Discussions of well-being are cropping up all over the place: Barack Obama highlighted the politics of different approaches to measuring progress in his Denver convention speech; in the UK opposition leader David Cameron has committed his party to pursuing ‘a General Well-Being that goes beyond economic prosperity’, and Richard Layard of the LSE has achieved prominence with his book ‘Happiness: Lessons from a New Science’. In France, President Sarkozy has set up the ‘Commission on the Measurement of Economic Performance and Social Progress’ (aka the ‘Stiglitz Commission’), which reports next year, and the OECD club of rich nations has launched an ambitious effort to ‘measure the progress of societies’.
The OECD project has three main goals – reaching agreement on
· What to measure
· How to measure progress
· Ensuring those measures are used
It aims to achieve this through a combination of publications, research and events over several years. Lots of innovative ideas, and a quite open mind on new approaches – for example setting up a ‘wiki progress’ along the lines of the OECD’s wiki gender. The project’s next big moment is the ‘3rd OECD Forum on Statistics, Knowledge and Policy’ in South Korea in October 2009.
It’s often hard to work out why certain issues acquire prominence at a given time – in this case, perhaps it’s the growing evidence that prosperity does not lead to increased happiness beyond a certain level (Layard puts it at a GDP per capita of about $20,000 – the level of New Zealand). It may be born of disillusionment with the failure of the long economic boom of recent years to make people happier (in which case, the end of that boom may sap some of the interest). The OECD captures the sense of malaise:
‘Despite high levels of economic growth in many countries, many experts believe we are not more satisfied (or happier) than we were 50 years ago; that people trust one another – and their governments – less than they used to; and that increased income has come at the expense of increased insecurity, longer working hours and greater complexity in our lives. Much of the world is healthier and people live longer than they did just a few years ago, but environmental problems like climate change cast a shadow over an uncertain future.’
Projects like these should help policy makers grapple with issues such as vulnerability, volatility and inequality, which too often get sidelined in conventional measurement and policy debates, and yet are increasingly recognized as central to development and ‘the good/bad life’. They may also influence the inevitable ‘what comes after the Millennium Development Goals’ debate when that finally takes off, probably around 2010 on the tenth anniversary of the launch of the goals.

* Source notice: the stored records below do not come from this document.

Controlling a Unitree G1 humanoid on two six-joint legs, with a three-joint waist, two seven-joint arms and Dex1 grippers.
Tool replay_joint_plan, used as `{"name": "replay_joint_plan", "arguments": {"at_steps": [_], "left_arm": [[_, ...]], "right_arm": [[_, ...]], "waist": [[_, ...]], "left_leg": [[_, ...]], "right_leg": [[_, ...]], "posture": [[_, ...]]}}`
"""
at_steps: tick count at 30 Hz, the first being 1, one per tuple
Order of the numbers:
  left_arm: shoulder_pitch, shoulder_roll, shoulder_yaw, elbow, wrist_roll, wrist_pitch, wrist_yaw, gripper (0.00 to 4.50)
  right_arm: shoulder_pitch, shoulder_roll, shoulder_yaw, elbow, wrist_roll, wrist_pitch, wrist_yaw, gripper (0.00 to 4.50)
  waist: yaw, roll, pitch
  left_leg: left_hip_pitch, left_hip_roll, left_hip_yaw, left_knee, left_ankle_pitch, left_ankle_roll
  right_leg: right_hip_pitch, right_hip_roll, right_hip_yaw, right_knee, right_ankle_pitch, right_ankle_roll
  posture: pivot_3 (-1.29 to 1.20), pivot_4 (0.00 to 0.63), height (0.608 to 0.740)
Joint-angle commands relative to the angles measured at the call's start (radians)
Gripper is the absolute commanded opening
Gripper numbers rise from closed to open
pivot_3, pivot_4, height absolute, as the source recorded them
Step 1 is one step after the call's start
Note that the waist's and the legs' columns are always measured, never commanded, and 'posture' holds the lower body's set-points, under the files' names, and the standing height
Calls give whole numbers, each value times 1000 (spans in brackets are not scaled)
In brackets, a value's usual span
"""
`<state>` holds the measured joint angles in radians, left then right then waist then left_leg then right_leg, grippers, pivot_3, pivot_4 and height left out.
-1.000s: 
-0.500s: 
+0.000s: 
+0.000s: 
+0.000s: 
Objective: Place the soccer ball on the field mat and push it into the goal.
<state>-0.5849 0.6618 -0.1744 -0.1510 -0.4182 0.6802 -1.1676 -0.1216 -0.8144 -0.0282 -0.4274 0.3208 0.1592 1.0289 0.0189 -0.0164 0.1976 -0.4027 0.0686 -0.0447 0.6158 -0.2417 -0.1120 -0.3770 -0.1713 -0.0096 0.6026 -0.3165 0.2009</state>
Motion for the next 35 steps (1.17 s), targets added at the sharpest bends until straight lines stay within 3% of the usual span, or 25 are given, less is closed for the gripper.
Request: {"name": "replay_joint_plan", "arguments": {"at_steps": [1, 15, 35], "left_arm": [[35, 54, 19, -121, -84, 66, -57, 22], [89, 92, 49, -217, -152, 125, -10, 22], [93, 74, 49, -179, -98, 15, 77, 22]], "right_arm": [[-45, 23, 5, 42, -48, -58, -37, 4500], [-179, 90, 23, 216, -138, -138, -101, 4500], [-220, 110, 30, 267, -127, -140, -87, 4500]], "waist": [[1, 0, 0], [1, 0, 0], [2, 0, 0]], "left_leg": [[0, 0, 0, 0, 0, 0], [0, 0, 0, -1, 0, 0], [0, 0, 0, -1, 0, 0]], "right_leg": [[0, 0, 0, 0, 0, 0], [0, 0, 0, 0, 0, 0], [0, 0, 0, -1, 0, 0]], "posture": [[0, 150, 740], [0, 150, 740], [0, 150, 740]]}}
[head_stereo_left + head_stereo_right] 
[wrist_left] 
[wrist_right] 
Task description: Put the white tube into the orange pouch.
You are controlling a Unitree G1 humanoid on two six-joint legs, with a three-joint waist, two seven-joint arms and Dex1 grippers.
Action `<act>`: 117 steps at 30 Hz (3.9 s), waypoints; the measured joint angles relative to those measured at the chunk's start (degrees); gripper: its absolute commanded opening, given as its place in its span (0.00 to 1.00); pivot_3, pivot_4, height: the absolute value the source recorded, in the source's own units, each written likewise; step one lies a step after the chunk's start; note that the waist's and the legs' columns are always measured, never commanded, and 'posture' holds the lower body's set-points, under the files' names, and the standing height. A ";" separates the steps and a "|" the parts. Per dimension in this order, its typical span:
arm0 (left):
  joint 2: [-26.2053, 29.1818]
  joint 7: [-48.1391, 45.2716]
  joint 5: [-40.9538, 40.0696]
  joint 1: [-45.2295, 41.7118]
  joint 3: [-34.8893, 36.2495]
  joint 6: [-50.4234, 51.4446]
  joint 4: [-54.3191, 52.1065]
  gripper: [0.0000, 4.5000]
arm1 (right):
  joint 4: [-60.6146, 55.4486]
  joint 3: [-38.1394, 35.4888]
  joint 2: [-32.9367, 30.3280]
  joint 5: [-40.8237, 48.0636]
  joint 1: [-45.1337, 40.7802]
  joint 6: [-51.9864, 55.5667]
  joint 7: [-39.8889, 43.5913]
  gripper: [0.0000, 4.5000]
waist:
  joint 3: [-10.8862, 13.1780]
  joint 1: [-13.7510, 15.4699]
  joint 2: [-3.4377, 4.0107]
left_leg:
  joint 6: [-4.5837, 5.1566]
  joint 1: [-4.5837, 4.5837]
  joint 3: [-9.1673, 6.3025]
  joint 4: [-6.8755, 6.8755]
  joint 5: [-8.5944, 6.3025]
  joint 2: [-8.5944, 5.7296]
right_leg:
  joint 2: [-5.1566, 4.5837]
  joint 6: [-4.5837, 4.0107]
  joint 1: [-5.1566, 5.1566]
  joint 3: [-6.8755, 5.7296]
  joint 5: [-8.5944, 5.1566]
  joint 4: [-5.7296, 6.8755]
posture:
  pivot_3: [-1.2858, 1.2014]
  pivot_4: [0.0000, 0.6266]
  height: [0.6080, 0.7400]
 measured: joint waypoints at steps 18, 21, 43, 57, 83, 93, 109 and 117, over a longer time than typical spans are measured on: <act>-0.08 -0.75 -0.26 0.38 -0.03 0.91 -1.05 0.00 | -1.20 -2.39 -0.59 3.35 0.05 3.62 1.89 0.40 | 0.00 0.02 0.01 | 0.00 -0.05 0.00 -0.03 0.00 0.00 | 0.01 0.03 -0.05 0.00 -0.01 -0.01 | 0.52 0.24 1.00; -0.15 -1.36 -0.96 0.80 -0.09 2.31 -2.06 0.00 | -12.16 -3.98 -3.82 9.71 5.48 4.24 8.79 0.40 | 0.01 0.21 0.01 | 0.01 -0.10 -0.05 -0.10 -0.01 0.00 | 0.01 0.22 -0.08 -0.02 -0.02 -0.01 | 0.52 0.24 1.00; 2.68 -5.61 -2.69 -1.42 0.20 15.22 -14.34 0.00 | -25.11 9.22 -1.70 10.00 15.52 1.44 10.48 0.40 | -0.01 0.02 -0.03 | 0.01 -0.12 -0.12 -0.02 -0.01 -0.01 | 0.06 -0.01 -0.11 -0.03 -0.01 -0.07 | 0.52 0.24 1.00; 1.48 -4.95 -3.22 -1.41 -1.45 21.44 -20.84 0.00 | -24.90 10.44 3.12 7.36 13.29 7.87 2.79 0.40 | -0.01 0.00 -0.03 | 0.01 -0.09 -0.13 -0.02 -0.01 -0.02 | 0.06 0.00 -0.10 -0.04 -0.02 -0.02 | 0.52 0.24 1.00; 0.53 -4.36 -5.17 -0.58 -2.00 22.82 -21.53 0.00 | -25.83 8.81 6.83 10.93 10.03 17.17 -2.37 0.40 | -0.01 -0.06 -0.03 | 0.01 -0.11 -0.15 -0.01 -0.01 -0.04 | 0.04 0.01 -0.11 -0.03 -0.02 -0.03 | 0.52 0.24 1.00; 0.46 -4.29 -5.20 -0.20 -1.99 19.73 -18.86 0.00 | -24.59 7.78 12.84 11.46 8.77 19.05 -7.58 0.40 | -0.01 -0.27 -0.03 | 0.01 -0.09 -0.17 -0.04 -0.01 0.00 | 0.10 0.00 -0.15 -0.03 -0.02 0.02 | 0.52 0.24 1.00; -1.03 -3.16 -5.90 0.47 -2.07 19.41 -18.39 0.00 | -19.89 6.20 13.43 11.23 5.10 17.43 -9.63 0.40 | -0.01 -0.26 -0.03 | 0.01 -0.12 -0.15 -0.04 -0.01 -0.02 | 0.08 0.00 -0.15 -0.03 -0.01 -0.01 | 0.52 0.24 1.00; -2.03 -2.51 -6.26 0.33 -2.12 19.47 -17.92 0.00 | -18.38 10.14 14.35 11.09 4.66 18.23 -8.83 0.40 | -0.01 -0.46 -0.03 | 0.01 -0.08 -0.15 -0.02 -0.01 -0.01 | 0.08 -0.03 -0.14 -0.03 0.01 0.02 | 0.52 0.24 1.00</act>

It’s an open question whether whatever replaces the MDGs should be another indicator, or something entirely different (such as a new approach, based on listening to poor people’s experiences of poverty, perhaps). Einstein had a sign over his desk reading ‘Everything that can be counted does not necessarily count; everything that counts cannot necessarily be counted’ and in some ways I wish we could abandon the cult of measurability and look for other ways to assess progress. But policy makers (at least those not indulging in dubious forms of ‘policy-based evidence making’) will always need evidence to weigh up one possible path against another, and so numbers and indicators will remain important. So Oxfam is going to get involved and take part in the OECD project – I’ll keep you posted.